Seanad debates

Wednesday, 7 October 2020

An tOrd Gnó - Order of Business

 

10:30 am

Photo of Mark WallMark Wall (Labour) | Oireachtas source

Like other Members, I had the opportunity yesterday to listen to the pre-budget webinar of Family Carers Ireland. I ask the Leader to invite the Minister for Employment Affairs and Social Protection, Deputy Humphreys, to the House to debate the issues raised in that webinar as well as the fact that almost half of all carer's allowance applications are refused. It is fair to say that during the pandemic carers have ensured that many people have been able to remain in their homes. They are our unsung heroes and need a helping hand. Too many of them receive little or no support from the State. I have been taken aback by the number of people applying for carer's allowance who are continually being refused a payment. It is a critical support for those caring for relatives, who are saving the State an estimated €10 billion fortune. Every week, I deal with families impacted by the failure of the Government to increase the means test for this essential support.

Figures I have compiled show that nearly half of all applications in the past three years have not been successful. This is a very worrying trend. From 2018 to this year, there were 51,730 applications, but 23,982 of them were refused. According to a departmental report, slightly more than 84,000 people received a carer's allowance payment in 2019. I also looked at the social welfare appeals office. It processed 3,539 carer's allowance cases in 2019, with just over a third or 35% of them allowed.

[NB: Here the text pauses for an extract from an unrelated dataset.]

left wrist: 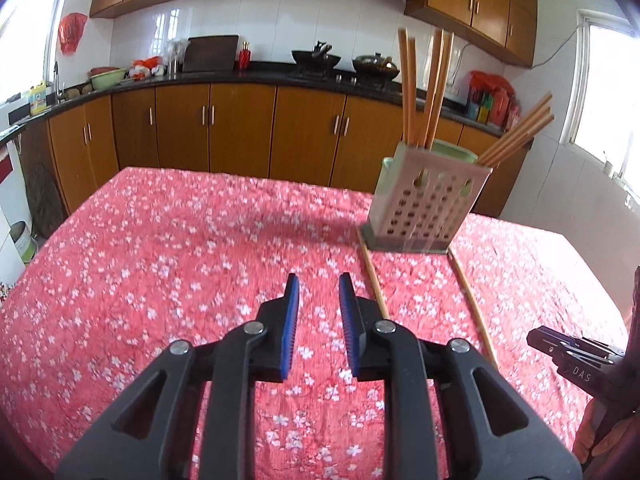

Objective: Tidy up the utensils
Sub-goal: 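Lower the right tool to a loose chopstick and close on it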

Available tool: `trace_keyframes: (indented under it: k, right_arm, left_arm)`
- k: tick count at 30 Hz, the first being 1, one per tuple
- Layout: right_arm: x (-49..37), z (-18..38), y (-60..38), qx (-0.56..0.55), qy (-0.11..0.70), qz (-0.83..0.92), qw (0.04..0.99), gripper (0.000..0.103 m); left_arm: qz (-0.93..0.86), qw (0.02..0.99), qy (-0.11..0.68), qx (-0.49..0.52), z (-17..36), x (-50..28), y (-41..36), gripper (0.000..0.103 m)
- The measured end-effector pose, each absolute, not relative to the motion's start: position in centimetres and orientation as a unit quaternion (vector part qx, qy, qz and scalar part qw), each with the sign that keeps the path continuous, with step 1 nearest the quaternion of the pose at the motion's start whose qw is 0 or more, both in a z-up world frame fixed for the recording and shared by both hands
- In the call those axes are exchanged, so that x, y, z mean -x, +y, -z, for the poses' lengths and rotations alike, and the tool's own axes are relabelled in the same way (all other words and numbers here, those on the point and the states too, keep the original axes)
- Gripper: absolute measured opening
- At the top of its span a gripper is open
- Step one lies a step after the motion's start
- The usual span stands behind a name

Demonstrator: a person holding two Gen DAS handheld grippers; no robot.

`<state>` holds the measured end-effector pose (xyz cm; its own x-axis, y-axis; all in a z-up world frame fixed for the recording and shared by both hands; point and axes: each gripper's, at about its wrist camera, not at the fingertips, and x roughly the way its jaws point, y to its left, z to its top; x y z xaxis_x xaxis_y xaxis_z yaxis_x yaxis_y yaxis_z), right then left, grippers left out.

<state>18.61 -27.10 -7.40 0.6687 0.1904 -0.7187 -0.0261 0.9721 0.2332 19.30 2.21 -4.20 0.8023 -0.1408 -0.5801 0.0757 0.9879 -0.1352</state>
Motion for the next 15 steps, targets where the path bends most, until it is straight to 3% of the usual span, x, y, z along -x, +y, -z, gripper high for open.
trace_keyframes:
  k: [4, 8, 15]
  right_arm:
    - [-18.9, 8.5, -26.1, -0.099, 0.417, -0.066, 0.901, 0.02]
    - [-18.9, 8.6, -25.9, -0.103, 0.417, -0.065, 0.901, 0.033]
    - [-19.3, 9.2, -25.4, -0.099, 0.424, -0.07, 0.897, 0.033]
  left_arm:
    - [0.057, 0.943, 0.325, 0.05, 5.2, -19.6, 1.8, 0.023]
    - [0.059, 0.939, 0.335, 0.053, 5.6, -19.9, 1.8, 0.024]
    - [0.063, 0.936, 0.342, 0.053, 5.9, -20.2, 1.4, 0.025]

Even those who manage to get some level of payment do not receive anywhere near enough support. For many years, Family Carers Ireland and other support groups have been calling for a change to the conditions attached to the payment. The income disregard has not budged since 2008. For 12 years, the rate for a single person has remained at €332.50 and that for a couple has remained at €665. There are 355,000 carers in Ireland. One in every ten people is currently involved in caring. According to Family Carers Ireland, that figure is set to rise to one in five by 2030. Carers have also had to deal with the withdrawal of respite, home care, transport, personal assistant hours and residential care during the pandemic, leaving many of them to cope on their own.

The fact that it is so difficult to get support in the form of the carer's allowance needs to be tackled in the forthcoming budget. The programme for Government commits to a guarantee that would include a core basket of services, but unless the means test and income disregard are addressed, too many people will be locked out of these State supports. Family Carers Ireland is calling for the forthcoming budget to include an increase in the means test from €332.50 to €450 for a single person and from €665 to €900 for a couple. The Labour Party supports that proposal. I call on the Government to address the means test for carer's allowance once and for all and to widen access to the payment. The very simple ask from Family Carers Ireland is to increase the income disregard such that a person on the average income can qualify for it. As Jane, a mother and carer for her two sons who rises each morning for another 19-hour shift, stated yesterday, one does what needs to be done.